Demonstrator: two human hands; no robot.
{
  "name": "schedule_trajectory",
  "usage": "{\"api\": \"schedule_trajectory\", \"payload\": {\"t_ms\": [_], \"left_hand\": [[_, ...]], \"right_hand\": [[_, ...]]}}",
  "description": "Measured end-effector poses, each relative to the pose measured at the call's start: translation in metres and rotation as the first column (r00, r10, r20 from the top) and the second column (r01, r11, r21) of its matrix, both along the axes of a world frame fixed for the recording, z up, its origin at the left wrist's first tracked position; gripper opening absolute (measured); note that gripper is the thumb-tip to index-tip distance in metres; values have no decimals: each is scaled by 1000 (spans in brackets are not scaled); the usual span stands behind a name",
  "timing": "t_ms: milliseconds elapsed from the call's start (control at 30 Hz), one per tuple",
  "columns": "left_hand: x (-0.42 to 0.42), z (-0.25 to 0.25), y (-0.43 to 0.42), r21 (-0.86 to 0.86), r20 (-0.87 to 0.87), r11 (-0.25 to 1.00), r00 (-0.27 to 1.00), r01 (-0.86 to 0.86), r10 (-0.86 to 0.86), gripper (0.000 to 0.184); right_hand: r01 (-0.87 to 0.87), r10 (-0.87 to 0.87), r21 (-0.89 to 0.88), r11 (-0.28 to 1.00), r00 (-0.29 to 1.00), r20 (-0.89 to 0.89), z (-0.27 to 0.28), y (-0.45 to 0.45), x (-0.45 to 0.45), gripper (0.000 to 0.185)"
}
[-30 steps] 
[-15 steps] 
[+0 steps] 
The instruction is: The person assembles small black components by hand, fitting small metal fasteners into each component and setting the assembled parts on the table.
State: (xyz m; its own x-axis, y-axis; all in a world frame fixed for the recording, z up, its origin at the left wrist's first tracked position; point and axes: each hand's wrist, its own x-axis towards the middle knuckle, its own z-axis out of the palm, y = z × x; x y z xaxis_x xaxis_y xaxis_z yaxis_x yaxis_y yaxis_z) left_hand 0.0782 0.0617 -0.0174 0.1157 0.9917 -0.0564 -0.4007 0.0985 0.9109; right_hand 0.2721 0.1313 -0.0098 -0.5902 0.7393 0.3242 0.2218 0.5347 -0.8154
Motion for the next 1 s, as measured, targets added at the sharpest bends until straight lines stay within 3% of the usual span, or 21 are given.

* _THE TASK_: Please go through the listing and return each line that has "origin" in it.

* _ANSWER BOX_:
  "description": "Measured end-effector poses, each relative to the pose measured at the call's start: translation in metres and rotation as the first column (r00, r10, r20 from the top) and the second column (r01, r11, r21) of its matrix, both along the axes of a world frame fixed for the recording, z up, its origin at the left wrist's first tracked position; gripper opening absolute (measured); note that gripper is the thumb-tip to index-tip distance in metres; values have no decimals: each is scaled by 1000 (spans in brackets are not scaled); the usual span stands behind a name",
State: (xyz m; its own x-axis, y-axis; all in a world frame fixed for the recording, z up, its origin at the left wrist's first tracked position; point and axes: each hand's wrist, its own x-axis towards the middle knuckle, its own z-axis out of the palm, y = z × x; x y z xaxis_x xaxis_y xaxis_z yaxis_x yaxis_y yaxis_z) left_hand 0.0782 0.0617 -0.0174 0.1157 0.9917 -0.0564 -0.4007 0.0985 0.9109; right_hand 0.2721 0.1313 -0.0098 -0.5902 0.7393 0.3242 0.2218 0.5347 -0.8154

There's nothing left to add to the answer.